Are Scenario Tests Worth It?

Summary¶

In my last article, I talked about the refactoring work I did in the previous week. This week, I talk about my progress on adding scenario tests for the nested container scenarios.

Introduction¶

When I am doing any action that is even remotely technical, I think about three things in quick unison. What is the cost of doing that action? What is the benefit of doing that action? What are the risks of doing that action?

Having had those questions drilled into my brain for years, they form the basis of what is known as Risk-Cost-Benefit Analysis. A quick search with any search engine turns up multiple hits for articles on the subject, with more hits for the simplified Cost-Benefit Analysis.

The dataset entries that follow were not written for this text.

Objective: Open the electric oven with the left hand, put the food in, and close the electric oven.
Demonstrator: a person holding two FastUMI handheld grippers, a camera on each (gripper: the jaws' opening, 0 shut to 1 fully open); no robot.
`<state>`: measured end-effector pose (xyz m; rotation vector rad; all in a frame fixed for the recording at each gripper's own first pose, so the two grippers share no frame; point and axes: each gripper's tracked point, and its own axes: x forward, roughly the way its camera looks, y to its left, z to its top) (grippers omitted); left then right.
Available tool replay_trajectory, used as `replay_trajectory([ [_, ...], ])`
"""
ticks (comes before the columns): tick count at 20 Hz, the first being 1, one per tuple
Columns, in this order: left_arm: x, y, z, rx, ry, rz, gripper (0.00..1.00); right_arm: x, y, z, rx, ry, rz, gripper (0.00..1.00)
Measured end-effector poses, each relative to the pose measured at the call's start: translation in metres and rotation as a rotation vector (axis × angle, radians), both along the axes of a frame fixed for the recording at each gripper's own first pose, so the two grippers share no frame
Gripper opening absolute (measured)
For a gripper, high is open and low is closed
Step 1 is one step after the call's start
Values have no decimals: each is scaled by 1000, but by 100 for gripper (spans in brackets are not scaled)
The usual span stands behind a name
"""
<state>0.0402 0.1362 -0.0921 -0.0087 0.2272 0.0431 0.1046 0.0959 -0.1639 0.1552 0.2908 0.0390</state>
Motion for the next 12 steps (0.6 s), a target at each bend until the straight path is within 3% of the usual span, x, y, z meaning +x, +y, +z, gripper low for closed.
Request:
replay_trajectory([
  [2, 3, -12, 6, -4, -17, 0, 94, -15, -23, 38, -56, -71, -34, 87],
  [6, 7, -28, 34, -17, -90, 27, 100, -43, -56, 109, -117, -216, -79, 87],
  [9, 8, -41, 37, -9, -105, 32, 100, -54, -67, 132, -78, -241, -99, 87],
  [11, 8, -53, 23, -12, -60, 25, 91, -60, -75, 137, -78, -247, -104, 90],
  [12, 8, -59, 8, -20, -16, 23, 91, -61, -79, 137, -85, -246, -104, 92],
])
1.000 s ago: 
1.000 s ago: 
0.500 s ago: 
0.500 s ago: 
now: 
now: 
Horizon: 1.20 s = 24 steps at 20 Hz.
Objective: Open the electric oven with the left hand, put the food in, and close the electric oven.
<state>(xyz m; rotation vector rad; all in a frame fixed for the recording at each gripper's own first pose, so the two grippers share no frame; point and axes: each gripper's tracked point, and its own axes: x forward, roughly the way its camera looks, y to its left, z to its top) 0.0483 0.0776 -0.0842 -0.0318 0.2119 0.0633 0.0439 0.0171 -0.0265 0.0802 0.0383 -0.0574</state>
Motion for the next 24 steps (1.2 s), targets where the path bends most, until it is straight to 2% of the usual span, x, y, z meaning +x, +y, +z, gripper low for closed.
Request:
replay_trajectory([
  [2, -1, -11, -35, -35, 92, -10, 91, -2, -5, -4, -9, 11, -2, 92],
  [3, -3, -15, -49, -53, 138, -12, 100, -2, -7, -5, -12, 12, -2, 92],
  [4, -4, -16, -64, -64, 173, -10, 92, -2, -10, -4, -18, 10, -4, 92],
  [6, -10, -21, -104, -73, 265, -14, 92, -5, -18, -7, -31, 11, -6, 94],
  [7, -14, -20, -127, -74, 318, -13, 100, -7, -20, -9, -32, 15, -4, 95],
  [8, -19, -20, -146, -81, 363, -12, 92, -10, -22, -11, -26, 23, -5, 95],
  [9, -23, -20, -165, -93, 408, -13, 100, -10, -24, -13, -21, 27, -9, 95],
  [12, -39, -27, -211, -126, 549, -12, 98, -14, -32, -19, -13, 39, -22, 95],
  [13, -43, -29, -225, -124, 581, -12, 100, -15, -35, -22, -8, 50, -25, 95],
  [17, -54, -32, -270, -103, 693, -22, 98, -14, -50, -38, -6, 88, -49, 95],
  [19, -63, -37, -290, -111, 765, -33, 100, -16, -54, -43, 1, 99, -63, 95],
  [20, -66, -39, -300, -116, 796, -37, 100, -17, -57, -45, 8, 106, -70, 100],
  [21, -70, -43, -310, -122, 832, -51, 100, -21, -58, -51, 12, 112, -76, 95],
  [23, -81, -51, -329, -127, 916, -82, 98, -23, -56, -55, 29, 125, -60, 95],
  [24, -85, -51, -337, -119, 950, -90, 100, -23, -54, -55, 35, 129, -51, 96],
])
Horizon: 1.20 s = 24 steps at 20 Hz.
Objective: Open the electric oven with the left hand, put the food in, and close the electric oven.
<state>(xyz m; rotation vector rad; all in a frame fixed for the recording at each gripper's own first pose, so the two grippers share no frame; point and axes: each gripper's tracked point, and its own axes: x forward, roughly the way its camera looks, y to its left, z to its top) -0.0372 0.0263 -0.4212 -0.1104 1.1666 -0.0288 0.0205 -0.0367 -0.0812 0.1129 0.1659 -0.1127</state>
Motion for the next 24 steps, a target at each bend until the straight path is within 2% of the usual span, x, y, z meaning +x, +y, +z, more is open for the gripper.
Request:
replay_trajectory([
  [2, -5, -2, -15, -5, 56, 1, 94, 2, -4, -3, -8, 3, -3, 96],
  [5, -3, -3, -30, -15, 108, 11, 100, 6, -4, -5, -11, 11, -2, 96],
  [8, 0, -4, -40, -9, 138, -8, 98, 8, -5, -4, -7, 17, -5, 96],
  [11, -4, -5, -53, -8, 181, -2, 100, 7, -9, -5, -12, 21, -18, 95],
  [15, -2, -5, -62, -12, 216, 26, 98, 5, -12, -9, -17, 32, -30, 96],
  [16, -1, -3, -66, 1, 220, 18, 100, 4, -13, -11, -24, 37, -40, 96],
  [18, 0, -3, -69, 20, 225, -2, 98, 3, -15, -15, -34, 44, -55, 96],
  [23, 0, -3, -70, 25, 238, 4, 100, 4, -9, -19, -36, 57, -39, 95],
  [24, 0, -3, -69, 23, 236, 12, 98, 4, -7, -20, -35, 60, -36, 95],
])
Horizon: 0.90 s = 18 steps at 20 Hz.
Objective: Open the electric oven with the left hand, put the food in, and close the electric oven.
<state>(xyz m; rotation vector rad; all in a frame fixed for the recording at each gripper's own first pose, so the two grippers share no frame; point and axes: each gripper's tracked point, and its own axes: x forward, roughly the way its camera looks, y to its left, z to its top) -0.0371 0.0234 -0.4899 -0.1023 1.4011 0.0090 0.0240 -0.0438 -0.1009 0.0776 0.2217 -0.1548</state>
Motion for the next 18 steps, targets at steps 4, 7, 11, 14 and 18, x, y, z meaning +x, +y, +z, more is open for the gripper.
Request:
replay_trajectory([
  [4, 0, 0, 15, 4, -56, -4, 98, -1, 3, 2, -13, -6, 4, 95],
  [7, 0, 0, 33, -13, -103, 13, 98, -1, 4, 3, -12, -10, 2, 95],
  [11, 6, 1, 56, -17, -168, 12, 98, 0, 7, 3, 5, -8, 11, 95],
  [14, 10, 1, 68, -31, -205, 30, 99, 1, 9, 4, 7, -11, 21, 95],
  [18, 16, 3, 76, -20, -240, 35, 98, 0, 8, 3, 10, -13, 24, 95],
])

As a Software Development Engineer in Test, one of my primary tasks is to do these analyses and use automation to mitigate the risks where possible. Therefore, it should not be a surprise that when I am working on my own projects, these questions are ones that I ask myself. Especially after my efforts during the last week, I believe having a satisfactory answer to those questions regarding the addition of more scenario tests to the PyMarkdown project.

What Are Scenario Tests?¶

While there are many definitions of what scenario tests are, the simplest answer is the one that I give to people that ask about my work.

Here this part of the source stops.